Excerpt
Excerpt
Bodily Harm
One Union Square Building
Seattle, Washington
The call from King County Superior Court Judge John
Rudolph’s bailiff had sent the Law Offices of David Sloane
into overdrive. Sloane juggled his briefcase as he slipped on his
suit jacket and hurried down the hall. The jury had reached a
verdict.
“Give ’em hell!” John Kannin shouted.
Sloane rushed into the elevator lobby, cinching the knot of his
tie. One of the red triangles above the bank of elevators lit and a
bell sounded.
“David!” Carolyn shuffled into the lobby.
“Your phone.”
She rolled her eyes as she handed his cell to him.
“I swear you’d forget your head if it wasn’t
glued to your shoulders.”
Sloane wedged his briefcase between the shutting doors.
“Have you reached Tom yet?” He and Tom Pendergrass
had tried the medical malpractice action against a local
pediatrician for the death of a six-year-old boy. Following closing
arguments, Pendergrass had gone straight to his athletic club for a
much-needed workout.
“A woman at the front desk said she would look for him.
How many redheads could be working out on a StairMaster?”
The doors shuddered, and the elevator buzzed.
“Tell him to meet me in the courtroom. And tell him not to
be late.”
The buzzing intensified. “You called the
McFarlands?”
Carolyn put her hands on her hips. “No. I thought
I’d use mental telepathy. Just get going before that thing
blows a circuit and plummets. I can’t afford to be looking
for a new job in this economy.”
When the elevator reached the lobby, Sloane jogged across the
salmon-colored marble, his mind again churning over the evidence
and hoping that the jurors had understood his arguments. Dr. Peter
Douvalidis, for forty years a respected Seattle pediatrician, had
chosen not to treat Austin McFarland for flulike symptoms:
diarrhea, vomiting, and high fevers. Subpoenaed medical records
indicated that Douvalidis had taken a throat swab and sent the boy
home with instructions that the McFarlands keep him hydrated and
return if the fever didn’t break. That night the boy had
slipped into a coma and the McFarlands rushed Austin to the
emergency room, where the attending doctor took a blood sample and
sent it to the lab, suspecting a bacterial infection.
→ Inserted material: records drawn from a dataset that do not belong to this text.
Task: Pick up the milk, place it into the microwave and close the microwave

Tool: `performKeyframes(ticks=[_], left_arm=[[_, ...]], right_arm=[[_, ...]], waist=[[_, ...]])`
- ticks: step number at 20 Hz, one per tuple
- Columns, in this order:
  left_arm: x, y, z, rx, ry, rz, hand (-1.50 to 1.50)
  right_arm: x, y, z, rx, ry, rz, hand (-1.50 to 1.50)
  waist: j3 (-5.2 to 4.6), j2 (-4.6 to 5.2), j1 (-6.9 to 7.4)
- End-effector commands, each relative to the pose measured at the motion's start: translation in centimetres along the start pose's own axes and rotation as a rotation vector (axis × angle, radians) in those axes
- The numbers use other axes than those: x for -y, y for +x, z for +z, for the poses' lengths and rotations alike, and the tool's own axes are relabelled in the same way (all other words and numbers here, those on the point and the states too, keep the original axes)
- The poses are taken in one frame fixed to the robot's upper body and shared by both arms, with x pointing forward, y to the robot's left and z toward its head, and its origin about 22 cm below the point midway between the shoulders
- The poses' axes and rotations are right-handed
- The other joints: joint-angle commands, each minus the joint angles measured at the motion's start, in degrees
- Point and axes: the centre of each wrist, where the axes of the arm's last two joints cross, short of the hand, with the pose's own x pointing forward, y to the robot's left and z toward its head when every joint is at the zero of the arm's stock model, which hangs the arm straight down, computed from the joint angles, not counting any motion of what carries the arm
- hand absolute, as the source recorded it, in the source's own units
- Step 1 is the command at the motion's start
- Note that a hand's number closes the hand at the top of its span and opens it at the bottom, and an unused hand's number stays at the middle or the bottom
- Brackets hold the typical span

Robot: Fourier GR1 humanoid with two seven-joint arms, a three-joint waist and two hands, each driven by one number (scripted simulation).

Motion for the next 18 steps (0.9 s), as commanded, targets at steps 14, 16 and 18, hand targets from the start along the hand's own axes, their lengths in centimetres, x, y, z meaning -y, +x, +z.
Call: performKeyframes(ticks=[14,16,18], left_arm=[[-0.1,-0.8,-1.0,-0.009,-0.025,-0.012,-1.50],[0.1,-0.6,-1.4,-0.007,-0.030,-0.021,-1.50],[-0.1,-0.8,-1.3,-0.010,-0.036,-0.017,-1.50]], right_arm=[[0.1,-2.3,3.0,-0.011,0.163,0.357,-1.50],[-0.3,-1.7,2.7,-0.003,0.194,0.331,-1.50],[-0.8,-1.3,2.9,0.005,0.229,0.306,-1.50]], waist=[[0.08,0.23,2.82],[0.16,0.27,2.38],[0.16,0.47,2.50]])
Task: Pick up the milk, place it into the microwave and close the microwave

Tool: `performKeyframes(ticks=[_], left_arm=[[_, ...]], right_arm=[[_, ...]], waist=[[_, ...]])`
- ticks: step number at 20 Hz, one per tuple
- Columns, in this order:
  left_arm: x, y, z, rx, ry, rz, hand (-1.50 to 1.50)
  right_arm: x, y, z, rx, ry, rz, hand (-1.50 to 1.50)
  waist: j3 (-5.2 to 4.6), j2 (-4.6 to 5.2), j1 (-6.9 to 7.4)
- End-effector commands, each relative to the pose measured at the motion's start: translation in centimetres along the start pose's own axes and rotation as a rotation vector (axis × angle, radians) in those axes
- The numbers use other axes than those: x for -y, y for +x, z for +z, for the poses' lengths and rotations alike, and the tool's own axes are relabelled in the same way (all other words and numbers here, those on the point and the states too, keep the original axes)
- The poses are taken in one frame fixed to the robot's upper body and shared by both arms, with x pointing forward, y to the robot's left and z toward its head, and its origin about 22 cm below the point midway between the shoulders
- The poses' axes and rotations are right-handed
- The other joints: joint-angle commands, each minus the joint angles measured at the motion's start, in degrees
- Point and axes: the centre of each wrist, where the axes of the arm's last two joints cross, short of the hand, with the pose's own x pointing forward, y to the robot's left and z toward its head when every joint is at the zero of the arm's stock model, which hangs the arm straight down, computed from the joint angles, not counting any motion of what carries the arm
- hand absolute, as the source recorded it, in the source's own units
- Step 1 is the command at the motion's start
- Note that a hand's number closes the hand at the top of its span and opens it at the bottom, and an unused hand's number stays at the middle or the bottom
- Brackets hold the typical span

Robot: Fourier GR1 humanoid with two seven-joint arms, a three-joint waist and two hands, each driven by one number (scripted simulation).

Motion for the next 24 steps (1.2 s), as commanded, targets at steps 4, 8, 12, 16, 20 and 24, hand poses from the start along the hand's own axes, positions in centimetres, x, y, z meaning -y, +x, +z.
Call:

Despite the doctor’s efforts, Austin died. The next day
the throat swab came back negative for the flu but the blood
cultures came back positive for septicemia, a bacteria in the
bloodstream, usually from an infection in some other part of the
body. Sloane would later learn that septicemia manifests itself in
symptoms similar to the flu and, as in the case of Austin
McFarland, may progress to hypotension and death.
The McFarlands’ focus had been on their bereavement. It
was not until six months later that they approached Tom
Pendergrass, whom they had met through a mutual friend, to
determine if Douvalidis was liable in their son’s death.
Though expert doctors retained by Pendergrass opined that, given
the severity of the boy’s symptoms, Douvalidis should have
immediately treated Austin with broad-spectrum antibiotics for a
presumed bacterial infection, Sloane had never felt totally
comfortable with suing the doctor. The experts’ opinions
seemed much like Monday-morning quarterbacking. He had let
Pendergrass handle the case, deducing that it would settle. But
Douvalidis’s medical-malpractice carrier had refused, and on
the eve of trial the McFarlands told Sloane they wanted him to try
the case.
As Sloane reached the revolving glass doors he heard someone
call his name.
“Mr. Sloane?”
Perhaps in his early twenties, the man had the youthful, unkempt
appearance made popular during Seattle’s grunge phase in the
1990s, a fad that continued to linger. The tail of his shirt
protruded over baggy jeans, and an oversize, olive green jacket
hung heavily from his shoulders hiding the manila file until the
man pulled a document from it, papers spilling onto the floor.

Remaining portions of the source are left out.